[DATA FOR REVIEW]

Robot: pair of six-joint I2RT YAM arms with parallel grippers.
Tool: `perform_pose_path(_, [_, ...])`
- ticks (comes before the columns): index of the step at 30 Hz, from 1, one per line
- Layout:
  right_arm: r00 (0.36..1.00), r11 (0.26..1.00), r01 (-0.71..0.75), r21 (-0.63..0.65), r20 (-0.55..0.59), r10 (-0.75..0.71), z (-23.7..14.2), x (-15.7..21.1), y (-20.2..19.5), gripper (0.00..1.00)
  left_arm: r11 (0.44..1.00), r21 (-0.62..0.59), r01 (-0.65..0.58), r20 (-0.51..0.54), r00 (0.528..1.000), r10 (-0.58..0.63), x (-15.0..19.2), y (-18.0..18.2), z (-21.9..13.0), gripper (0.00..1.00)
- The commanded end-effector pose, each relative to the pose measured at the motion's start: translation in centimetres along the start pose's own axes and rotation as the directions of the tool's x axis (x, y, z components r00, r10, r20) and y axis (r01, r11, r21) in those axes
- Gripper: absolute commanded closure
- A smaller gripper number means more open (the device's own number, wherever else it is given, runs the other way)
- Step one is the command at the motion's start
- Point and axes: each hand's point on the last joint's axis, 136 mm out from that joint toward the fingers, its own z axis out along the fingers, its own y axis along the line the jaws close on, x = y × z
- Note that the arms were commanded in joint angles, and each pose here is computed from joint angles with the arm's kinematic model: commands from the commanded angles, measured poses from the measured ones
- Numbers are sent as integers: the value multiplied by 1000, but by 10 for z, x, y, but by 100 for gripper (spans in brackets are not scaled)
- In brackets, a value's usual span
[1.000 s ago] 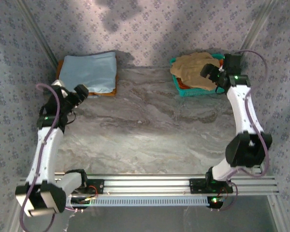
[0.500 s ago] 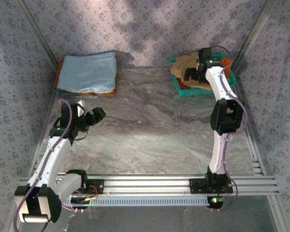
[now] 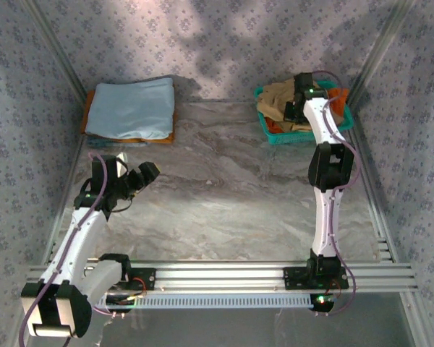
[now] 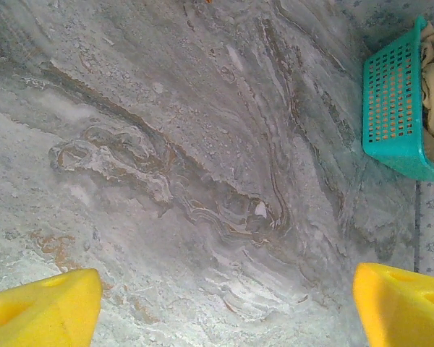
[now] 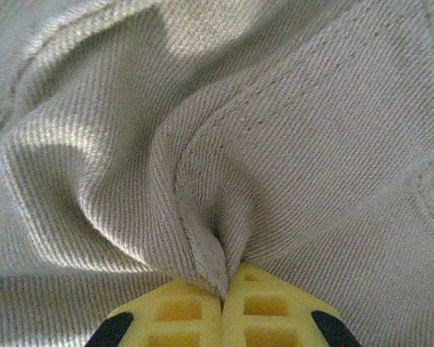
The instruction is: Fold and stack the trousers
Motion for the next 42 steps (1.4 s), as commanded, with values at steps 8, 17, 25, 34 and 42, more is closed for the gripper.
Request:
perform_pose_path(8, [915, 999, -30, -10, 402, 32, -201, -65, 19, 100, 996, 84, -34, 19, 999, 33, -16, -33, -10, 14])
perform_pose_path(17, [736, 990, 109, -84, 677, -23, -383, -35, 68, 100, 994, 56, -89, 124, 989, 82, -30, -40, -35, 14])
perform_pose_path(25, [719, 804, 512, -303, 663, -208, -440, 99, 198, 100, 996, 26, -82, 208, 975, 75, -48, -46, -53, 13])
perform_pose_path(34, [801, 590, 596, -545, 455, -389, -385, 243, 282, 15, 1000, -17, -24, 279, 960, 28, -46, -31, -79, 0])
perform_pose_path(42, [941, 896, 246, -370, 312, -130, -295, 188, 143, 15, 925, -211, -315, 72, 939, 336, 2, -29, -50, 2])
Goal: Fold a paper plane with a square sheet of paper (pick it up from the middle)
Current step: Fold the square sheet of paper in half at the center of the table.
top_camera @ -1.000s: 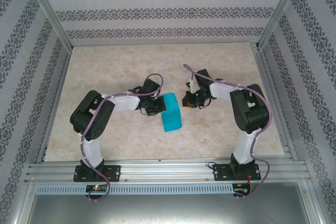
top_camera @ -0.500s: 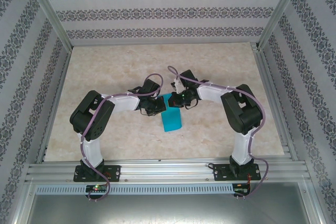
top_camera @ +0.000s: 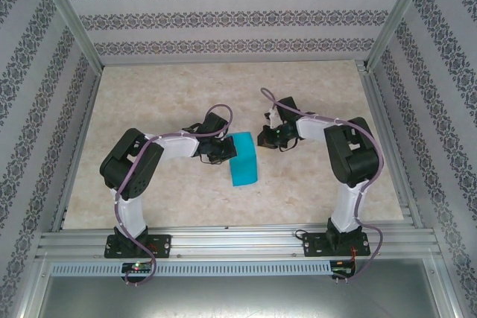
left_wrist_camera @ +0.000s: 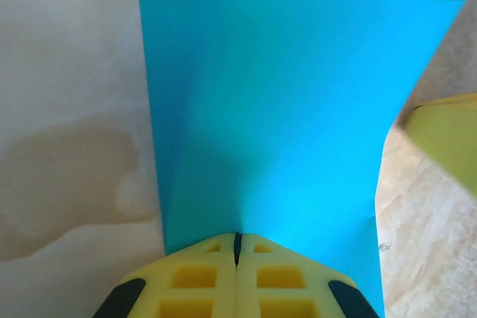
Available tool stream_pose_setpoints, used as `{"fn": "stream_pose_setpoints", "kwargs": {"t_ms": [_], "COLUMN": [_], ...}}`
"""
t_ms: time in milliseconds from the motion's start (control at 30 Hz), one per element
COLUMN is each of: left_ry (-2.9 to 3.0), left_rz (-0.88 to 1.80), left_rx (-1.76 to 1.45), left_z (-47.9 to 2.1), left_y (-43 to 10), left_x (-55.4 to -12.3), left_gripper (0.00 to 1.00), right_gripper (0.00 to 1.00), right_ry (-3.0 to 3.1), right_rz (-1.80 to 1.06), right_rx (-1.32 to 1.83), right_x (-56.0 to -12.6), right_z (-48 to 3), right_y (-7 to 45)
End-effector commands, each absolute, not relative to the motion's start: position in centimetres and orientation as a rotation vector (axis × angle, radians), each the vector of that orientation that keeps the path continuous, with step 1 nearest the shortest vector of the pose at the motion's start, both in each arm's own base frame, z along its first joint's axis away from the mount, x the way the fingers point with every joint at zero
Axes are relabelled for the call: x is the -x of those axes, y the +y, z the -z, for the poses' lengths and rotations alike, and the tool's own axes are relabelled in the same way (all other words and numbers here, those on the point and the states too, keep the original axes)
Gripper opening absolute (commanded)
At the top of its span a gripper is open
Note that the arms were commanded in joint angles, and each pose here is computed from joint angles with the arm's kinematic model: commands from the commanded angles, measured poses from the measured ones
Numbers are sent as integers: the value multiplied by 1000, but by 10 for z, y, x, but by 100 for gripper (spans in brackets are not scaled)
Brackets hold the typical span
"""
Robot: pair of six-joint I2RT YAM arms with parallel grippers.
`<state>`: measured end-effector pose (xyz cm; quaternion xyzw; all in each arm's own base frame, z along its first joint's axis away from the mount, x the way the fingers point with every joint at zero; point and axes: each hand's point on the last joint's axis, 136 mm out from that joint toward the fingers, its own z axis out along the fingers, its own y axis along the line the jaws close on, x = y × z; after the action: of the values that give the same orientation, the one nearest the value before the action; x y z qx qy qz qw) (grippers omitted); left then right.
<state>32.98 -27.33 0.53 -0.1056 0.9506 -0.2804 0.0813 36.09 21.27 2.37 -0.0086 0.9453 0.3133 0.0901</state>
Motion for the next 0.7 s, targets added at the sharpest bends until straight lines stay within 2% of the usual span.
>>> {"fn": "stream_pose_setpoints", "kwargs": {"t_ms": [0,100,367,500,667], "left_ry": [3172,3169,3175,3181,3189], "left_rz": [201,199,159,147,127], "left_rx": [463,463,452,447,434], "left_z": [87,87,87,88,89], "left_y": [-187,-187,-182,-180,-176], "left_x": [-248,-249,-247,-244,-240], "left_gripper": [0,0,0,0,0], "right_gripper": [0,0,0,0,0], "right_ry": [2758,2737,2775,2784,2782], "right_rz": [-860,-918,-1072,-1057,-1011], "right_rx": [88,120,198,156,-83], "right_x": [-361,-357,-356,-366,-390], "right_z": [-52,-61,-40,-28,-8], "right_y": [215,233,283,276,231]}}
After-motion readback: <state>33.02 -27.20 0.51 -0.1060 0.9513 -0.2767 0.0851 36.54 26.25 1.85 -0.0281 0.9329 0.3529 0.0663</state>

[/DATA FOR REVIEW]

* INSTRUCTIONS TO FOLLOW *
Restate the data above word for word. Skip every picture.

* RESPONSE BELOW *
Robot: pair of six-joint I2RT YAM arms with parallel grippers.
Tool: `perform_pose_path(_, [_, ...])`
- ticks (comes before the columns): index of the step at 30 Hz, from 1, one per line
- Layout:
  right_arm: r00 (0.36..1.00), r11 (0.26..1.00), r01 (-0.71..0.75), r21 (-0.63..0.65), r20 (-0.55..0.59), r10 (-0.75..0.71), z (-23.7..14.2), x (-15.7..21.1), y (-20.2..19.5), gripper (0.00..1.00)
  left_arm: r11 (0.44..1.00), r21 (-0.62..0.59), r01 (-0.65..0.58), r20 (-0.51..0.54), r00 (0.528..1.000), r10 (-0.58..0.63), x (-15.0..19.2), y (-18.0..18.2), z (-21.9..13.0), gripper (0.00..1.00)
- The commanded end-effector pose, each relative to the pose measured at the motion's start: translation in centimetres along the start pose's own axes and rotation as the directions of the tool's x axis (x, y, z components r00, r10, r20) and y axis (r01, r11, r21) in those axes
- Gripper: absolute commanded closure
- A smaller gripper number means more open (the device's own number, wherever else it is given, runs the other way)
- Step one is the command at the motion's start
- Point and axes: each hand's point on the last joint's axis, 136 mm out from that joint toward the fingers, its own z axis out along the fingers, its own y axis along the line the jaws close on, x = y × z
- Note that the arms were commanded in joint angles, and each pose here is computed from joint angles with the arm's kinematic model: commands from the commanded angles, measured poses from the measured ones
- Numbers are sent as integers: the value multiplied by 1000, but by 10 for z, x, y, but by 100 for gripper (spans in brackets are not scaled)
- In brackets, a value's usual span
[1.000 s ago] 
[0.500 s ago] 
[now] 
[now] 
[now] 
The instruction is: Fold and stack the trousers
Motion for the next 42 steps (1.4 s), as commanded, with values at steps 8, 17, 25, 34 and 42, more is closed for the gripper.
Request:
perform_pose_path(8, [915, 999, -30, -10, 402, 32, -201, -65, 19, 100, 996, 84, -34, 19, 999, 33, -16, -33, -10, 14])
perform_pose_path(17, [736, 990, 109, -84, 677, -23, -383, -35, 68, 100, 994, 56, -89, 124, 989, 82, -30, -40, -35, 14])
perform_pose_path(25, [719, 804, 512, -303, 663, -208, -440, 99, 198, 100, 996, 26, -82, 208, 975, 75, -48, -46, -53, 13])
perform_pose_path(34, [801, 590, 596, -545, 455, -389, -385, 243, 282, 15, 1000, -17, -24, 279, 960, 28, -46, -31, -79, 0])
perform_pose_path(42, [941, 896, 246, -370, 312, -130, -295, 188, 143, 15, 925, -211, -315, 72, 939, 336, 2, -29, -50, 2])
Goal: Fold a paper plane with a square sheet of paper (pick it up from the middle)
Current step: Fold the square sheet of paper in half at the center of the table.
top_camera @ -1.000s: 
top_camera @ -0.500s: 
top_camera @ +0.000s: 
left_wrist_camera @ +0.000s: 
Available tool stream_pose_setpoints, used as `{"fn": "stream_pose_setpoints", "kwargs": {"t_ms": [_], "COLUMN": [_], ...}}`
"""
t_ms: time in milliseconds from the motion's start (control at 30 Hz), one per element
COLUMN is each of: left_ry (-2.9 to 3.0), left_rz (-0.88 to 1.80), left_rx (-1.76 to 1.45), left_z (-47.9 to 2.1), left_y (-43 to 10), left_x (-55.4 to -12.3), left_gripper (0.00 to 1.00), right_gripper (0.00 to 1.00), right_ry (-3.0 to 3.1), right_rz (-1.80 to 1.06), right_rx (-1.32 to 1.83), right_x (-56.0 to -12.6), right_z (-48 to 3), right_y (-7 to 45)
End-effector commands, each absolute, not relative to the motion's start: position in centimetres and orientation as a rotation vector (axis × angle, radians), each the vector of that orientation that keeps the path continuous, with step 1 nearest the shortest vector of the pose at the motion's start, both in each arm's own base frame, z along its first joint's axis away from the mount, x the way the fingers point with every joint at zero
Axes are relabelled for the call: x is the -x of those axes, y the +y, z the -z, for the poses' lengths and rotations alike, and the tool's own axes are relabelled in the same way (all other words and numbers here, those on the point and the states too, keep the original axes)
Gripper opening absolute (commanded)
At the top of its span a gripper is open
Note that the arms were commanded in joint angles, and each pose here is computed from joint angles with the arm's kinematic model: commands from the commanded angles, measured poses from the measured ones
Numbers are sent as integers: the value multiplied by 1000, but by 10 for z, y, x, but by 100 for gripper (spans in brackets are not scaled)
Brackets hold the typical span
"""
Robot: pair of six-joint I2RT YAM arms with parallel grippers.
`<state>`: measured end-effector pose (xyz cm; quaternion xyzw; all in each arm's own base frame, z along its first joint's axis away from the mount, x the way the fingers point with every joint at zero; point and axes: each hand's point on the last joint's axis, 136 mm out from that joint toward the fingers, its own z axis out along the fingers, its own y axis along the line the jaws close on, x = y × z; after the action: of the values that give the same orientation, the one nearest the value before the action; x y z qx qy qz qw) (grippers omitted); left then right.
<state>32.98 -27.33 0.53 -0.1056 0.9506 -0.2804 0.0813 36.09 21.27 2.37 -0.0086 0.9453 0.3133 0.0901</state>
Motion for the next 0.7 s, targets added at the sharpest bends until straight lines stay within 2% of the usual span.
>>> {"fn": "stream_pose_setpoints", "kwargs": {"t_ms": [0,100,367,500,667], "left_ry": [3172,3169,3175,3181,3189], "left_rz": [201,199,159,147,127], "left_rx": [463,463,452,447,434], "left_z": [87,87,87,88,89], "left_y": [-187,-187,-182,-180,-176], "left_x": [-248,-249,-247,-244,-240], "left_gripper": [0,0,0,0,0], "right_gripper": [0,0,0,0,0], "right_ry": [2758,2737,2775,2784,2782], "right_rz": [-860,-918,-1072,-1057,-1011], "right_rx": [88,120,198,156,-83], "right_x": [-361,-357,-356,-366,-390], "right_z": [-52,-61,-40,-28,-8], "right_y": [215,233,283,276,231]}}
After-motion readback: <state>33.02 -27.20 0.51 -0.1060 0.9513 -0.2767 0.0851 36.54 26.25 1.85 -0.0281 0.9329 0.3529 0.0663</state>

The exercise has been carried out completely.